My mind raced for an answer in case Juancho should notice that the classic corpulent Claus is hardly the picture of spartan self-restraint. I prepared something along the lines of fat being needed as insulation on the North Pole, but Juancho appeared lost in the grim imagery Poy was creating, “Gluttony is eating lasagna and lechon and Chicken Joy and turkey and pancit and paella and fruit salad while poor people go hungry, so they just sniff nasty fumes from a glue called Rugby, not the sport.”
Juancho came up with two examples to show he understood, “Like the time when you told Mommy not to drink the third glass of champagne, but she did, and when she ate the fifth Sylvanna which she said was nothing but air, but was?”
“Aha! Avarice!” I piped up. That moment, naturally, being the perfect time to segue between one type of greed and the other (which, after all, had a more direct bearing on the cautionary lesson on acquisitiveness which had started off this whole affair).
But try as we might, Juancho still understood Avarice to be the character he created to embody what he considered his most dashing qualities in WII. Or the title of that 3D movie with all these long-necked blue creatures astride dragons.
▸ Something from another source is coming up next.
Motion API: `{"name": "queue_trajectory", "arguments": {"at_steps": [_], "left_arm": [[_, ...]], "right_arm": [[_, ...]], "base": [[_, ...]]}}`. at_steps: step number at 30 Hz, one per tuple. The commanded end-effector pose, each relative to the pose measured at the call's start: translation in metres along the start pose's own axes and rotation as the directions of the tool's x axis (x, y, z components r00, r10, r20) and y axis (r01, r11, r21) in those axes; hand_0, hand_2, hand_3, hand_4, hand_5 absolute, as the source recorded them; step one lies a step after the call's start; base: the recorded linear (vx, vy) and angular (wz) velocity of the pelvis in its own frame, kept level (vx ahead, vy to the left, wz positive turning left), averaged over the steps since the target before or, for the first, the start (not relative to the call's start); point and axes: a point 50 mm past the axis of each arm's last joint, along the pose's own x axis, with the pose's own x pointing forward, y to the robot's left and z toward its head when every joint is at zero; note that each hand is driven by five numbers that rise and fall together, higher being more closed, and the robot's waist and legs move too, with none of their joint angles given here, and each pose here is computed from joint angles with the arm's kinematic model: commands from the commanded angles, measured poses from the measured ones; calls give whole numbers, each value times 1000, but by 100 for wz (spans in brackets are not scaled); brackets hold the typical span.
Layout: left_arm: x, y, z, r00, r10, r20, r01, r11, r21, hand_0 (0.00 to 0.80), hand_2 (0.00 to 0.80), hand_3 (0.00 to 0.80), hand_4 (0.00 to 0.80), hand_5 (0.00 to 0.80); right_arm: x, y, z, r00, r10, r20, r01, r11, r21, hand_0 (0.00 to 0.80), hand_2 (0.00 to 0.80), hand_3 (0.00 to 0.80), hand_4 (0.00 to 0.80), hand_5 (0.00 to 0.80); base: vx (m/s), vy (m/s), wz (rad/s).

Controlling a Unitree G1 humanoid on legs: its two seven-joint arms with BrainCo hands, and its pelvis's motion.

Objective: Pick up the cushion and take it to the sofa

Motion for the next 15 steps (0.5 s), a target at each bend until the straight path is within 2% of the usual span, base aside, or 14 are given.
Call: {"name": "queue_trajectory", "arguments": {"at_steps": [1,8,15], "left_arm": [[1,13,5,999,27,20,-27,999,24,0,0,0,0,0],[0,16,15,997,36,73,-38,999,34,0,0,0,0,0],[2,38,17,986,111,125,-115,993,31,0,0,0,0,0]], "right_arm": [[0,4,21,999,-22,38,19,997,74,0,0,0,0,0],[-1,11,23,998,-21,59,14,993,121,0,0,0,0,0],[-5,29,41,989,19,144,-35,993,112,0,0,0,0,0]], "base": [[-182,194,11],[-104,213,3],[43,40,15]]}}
Even worse than that sorry spectacle: Father trying to explain to prepubescent Son the concept of Lust. After many awkward tries, Poy let that go as a feeling boys get when you ask a pretty saleslady how to get to the men’s room, but she gives you wrong directions because she didn’t get a good education.
Wrath, which Poy translated as VERY, VERY, VERY ANGRY had Juancho regaling us with a demonstration of the various squawks, snorts, and snickers featured in the I-pad game involving cannonball chickens, ricocheting toucans, and exploding pigs.
I helpfully shared that I’d hear a recently-minted Monsignor warn against gifting children with Angry Birds, as the game sent an inappropriate message during the Holy Season of Hope. Poy promptly erupted with another tirade, Juancho berating him, “The S word, Papu. Don’t use the S word!”
Envy and pride, we assumed Juancho already knew. So I asked him to use them each in a sentence that illustrated their meaning. He responded thusly:
“I felt Envy because Patrick’s parents gave him a Scan-To-Go car. But they’re always away and they just leave Patrick with his yayas. So I don’t feel Envy, anymore. Instead I feel Pride, because I have the best parents in the world!”
At that point, it occurred to Poy and me that we should be practicing Juancho’s Arithmetic skills rather than dwelling on mere semantics. Poy offered to teach him to play Blackjack, I offered to deal, and that was the end of our lesson on the Seven Deadly Sins.
As a postscript though, I need to mention that Juancho got for Christmas, not just a Scan-To-Go Car but a 4x4 Scan-To-Go Track. Neither of them from Santa Claus.